Work to complete: In the data that follows, determine how many lines contain the word "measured", and give only that number.

Data segment:

____

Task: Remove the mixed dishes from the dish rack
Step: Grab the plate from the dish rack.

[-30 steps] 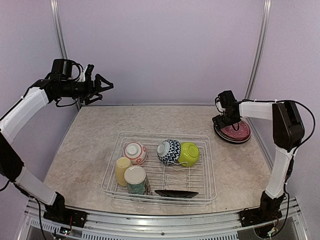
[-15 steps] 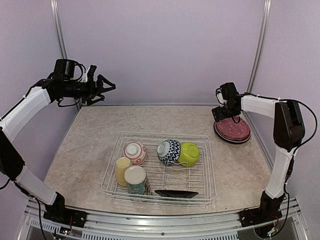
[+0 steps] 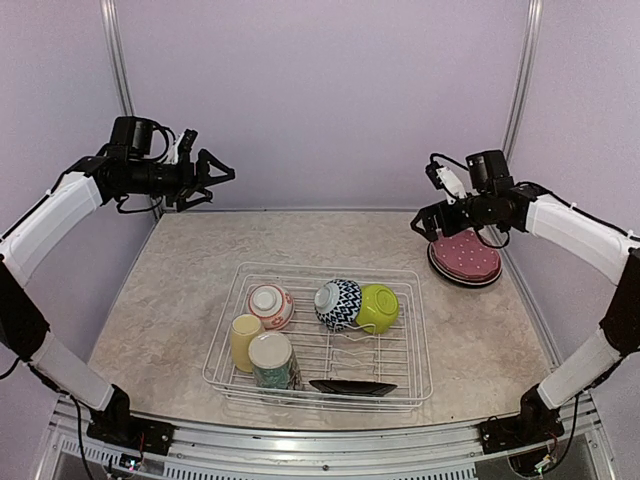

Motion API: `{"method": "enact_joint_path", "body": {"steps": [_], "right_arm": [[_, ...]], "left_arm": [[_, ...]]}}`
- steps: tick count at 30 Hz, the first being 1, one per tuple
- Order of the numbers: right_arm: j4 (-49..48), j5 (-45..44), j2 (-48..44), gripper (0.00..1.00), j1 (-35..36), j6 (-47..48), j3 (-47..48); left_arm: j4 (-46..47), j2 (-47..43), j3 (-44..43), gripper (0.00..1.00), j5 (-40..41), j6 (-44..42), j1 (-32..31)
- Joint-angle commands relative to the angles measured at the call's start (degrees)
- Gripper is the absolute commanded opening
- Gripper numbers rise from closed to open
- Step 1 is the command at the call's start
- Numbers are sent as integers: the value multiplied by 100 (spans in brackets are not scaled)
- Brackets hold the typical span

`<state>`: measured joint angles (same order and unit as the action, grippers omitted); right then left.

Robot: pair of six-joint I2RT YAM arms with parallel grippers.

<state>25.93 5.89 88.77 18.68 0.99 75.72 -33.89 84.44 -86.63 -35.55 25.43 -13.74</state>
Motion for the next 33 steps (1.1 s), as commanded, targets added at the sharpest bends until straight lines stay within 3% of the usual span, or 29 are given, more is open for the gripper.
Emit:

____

Exercise output: 2